BURNING BOOKS is always a disgracefully stupid thing to do, whether the volumes are religious or not, and the Afghanistan incident speaks volumes about the dim-witted mentality of a military that doesn’t know this. “We’re leaving so we might as well burn the library.” There’ll always be somebody that welcomes free books and it’s just as easy to give them away as burn them. The deference that authorities give to religion (superstition) is undeserved. Religions don’t pay taxes; in Israel (and possibly other places) its acolytes have long been paid not to work; in jail where everybody should be treated alike, special arrangements are made for them, special meals prepared. Ok, so why don’t they allow pious Rastafarian prisoners to smoke hemp?

AMERICAN CRIMINAL JUSTICE is a worldwide disgrace and in many cases hardly ‘justice’ at all. Apart from the cruel and often inhumane conditions in which prisoners are housed in this country, it’s noteworthy that there are more of them percentage-wise than anywhere else in the world. That includes the huge number kept in the Russian gulag during its worst days. Everybody knows that the war against drugs has been a complete and expensive failure — how does it make sense to jail people for smoking something they grew in their garden? But it continues, mainly because gutless politicians lack the intelligence and the courage to bring it to an end.

One of the biggest obstacles to reform is plea bargaining, which has resulted in what author William J. Stuntz calls “assembly-line adjudication.” It allows prosecutors to blackmail prisoners to give up the foundational right of a jury trial, a fundamental principle dating back to the 12th century and enshrined in the U.S. Constitution. “Jurors were free to acquit and frequently did so,” says the Nation, “based on generic arguments that the crime was morally excusable or justified (for example, self-defense).”

Reviewing Stuntz’s new book, The Collapse of American Criminal Justice, the magazine adds: “Most important, police, prosecutors, and jurors came from the same communities as the perpetrators and victims of crimes. Rather than entering a justice system of outsiders, the accused faced their peers.” As for politicians, they court voters “not by fighting crime but by talking about it.”

THE SIZE OF TYPE can vary enormously, as everybody knows, with 10pt being pretty much what you’ll find in the columns of most newspapers and magazines (there are 72pts to an inch). But type can be very small indeed, such as the 4.5pt type (that’s half this size) found in places like contracts, for example, the 32-page user agreement that accompanies the iPhone. Blocks of capitals, oddly enough, make it even harder to read. So why is this essential material presented in this obscure manner? “They don’t want you to read it,” Brian Lawler told Smart Money, explaining that the world’s best typesetters work on such documents and “there are $500-an-hour lawyers who make these decisions.” Lawler, professor of graphic communication at California State Polytechnic University, nevertheless admits that he sometimes admires a “masterful” piece of typesetting. Transparency Labs, however, claims that the information buried away in documents like these costs American households billions of dollars a year in fees, exclusions, waivers, and other legal jibs and jabs. Typesetters themselves call it “mouse type” and the Better Business Bureau says that complaints about fine print or unclear documentation rose more than fivefold in the past few years.

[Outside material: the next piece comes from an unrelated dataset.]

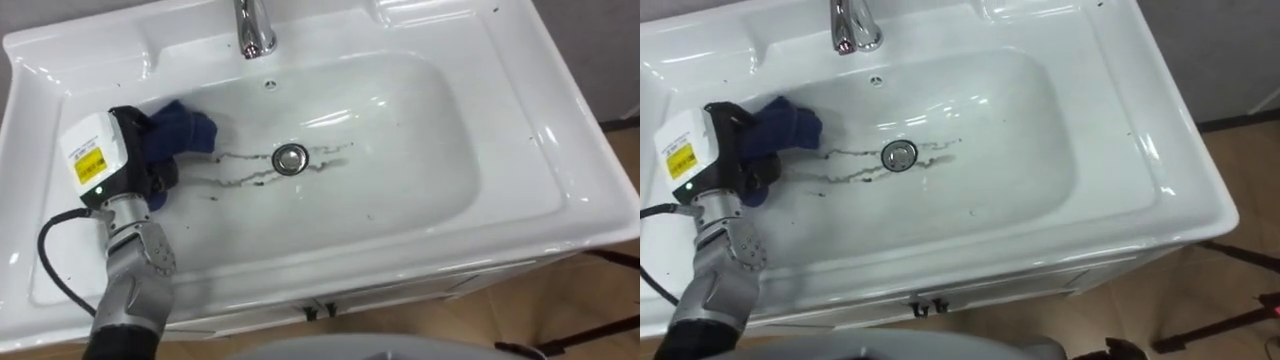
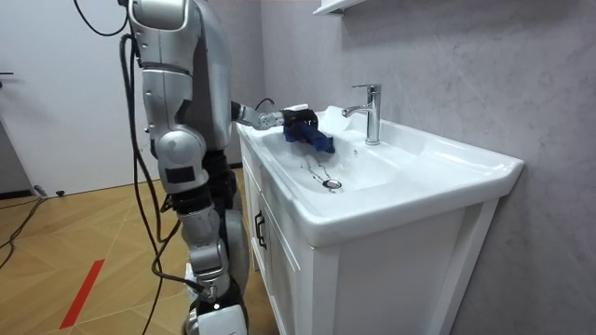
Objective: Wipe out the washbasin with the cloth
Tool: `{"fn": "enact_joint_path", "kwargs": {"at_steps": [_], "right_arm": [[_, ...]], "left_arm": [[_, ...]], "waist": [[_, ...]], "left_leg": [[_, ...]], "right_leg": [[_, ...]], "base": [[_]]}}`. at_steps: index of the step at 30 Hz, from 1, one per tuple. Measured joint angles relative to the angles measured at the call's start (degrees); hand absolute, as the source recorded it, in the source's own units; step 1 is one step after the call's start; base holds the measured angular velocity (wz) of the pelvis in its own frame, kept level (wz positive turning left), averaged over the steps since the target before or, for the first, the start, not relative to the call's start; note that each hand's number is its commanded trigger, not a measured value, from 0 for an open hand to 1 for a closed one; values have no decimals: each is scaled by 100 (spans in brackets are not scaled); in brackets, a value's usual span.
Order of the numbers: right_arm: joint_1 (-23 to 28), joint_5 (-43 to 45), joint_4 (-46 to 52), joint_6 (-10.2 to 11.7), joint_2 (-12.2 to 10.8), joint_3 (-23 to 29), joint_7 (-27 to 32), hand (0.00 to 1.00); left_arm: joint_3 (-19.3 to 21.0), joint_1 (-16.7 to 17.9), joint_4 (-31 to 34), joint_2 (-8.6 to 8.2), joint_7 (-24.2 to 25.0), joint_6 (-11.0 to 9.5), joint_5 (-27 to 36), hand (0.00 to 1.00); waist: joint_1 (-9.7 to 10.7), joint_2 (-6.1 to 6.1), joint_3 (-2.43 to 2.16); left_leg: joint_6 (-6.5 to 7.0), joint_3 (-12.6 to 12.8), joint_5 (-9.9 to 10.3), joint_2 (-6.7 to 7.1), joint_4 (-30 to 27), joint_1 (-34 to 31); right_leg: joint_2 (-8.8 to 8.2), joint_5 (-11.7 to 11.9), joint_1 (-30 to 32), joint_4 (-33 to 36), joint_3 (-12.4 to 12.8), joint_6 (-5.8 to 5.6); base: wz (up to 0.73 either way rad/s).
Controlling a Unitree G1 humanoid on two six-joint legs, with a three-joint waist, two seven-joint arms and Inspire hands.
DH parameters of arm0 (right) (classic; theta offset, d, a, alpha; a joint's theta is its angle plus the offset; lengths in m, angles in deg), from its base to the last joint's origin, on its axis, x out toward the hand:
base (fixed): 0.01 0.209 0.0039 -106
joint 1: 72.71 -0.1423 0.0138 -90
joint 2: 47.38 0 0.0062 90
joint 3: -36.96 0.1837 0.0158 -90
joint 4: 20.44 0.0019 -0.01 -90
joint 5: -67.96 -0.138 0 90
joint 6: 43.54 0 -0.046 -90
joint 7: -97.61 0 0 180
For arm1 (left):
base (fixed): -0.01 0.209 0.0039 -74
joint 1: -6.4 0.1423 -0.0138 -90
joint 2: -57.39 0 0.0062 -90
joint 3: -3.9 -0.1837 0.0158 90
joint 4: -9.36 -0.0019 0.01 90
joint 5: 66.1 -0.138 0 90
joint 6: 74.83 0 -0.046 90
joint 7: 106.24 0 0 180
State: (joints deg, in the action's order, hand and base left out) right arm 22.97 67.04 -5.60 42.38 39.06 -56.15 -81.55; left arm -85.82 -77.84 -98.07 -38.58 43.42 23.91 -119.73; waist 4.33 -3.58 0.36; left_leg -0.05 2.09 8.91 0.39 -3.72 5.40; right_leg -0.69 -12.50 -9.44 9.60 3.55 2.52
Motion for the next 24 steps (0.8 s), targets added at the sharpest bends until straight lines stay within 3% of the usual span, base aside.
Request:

NEW ISLANDS POP UP from time to time, the latest being a so-far unnamed one, a mere 150 feet wide in the Red Sea off Yemen. Like most, it was from the eruption of an underground volcano whose lava reached the surface. A similar undersea eruption beyond the southernmost Canary Island, El Hierro, solidified a couple of hundred feet below but, whimsically observed the Economist, “one more heave might be enough to add an alternative holiday destination for those bored with (nearby) Tenerife and Lanzarote.”

WHEN MEXICO’S ELECTION for the next president takes place in July there will be competition for voters among a populace that is “cynical about politicians and deeply disappointed by democracy,” writes Pamela K. Starr in Current History. The UC professor claims that most Mexicans feel no better off than they were when Felipe Calderon (barred from a second term) took office in 2006, with many worse off. Mexico’s economy has sunk even more than in the U.S., the war against the drug cartels has killed thousands, and the historic enmities between Calderon’s PAN party and its rivals, PRI and PRD, have resulted in widespread “partisan mistrust.”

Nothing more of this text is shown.